■ REQUIREMENT: All lines in the records below that hold "gripper" are to be shown.

■ SOURCE INFORMATION:

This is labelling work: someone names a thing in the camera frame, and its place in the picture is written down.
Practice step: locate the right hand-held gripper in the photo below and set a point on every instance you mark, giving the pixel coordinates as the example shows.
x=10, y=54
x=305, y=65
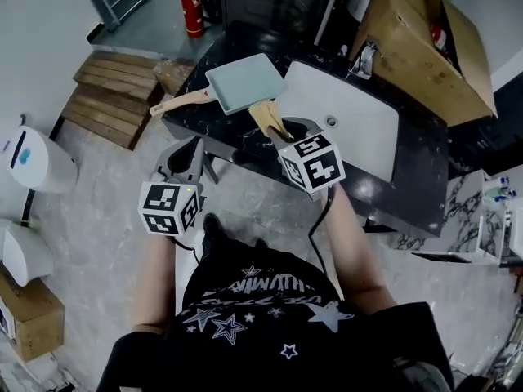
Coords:
x=318, y=166

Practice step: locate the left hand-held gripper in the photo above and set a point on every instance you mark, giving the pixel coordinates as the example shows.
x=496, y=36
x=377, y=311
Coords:
x=167, y=208

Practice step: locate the yellow sponge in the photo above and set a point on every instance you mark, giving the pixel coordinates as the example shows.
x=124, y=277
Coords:
x=265, y=114

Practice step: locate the person's left forearm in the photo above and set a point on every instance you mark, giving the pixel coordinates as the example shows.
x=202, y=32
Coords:
x=153, y=284

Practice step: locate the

■ RESULT OF THE TASK:
Practice step: locate the right hand-held gripper in the photo below and set a point on every instance you mark, giving the pixel coordinates as the example shows.
Practice step: locate the left hand-held gripper in the photo above and set a point on every instance you mark, giving the pixel coordinates as the example shows.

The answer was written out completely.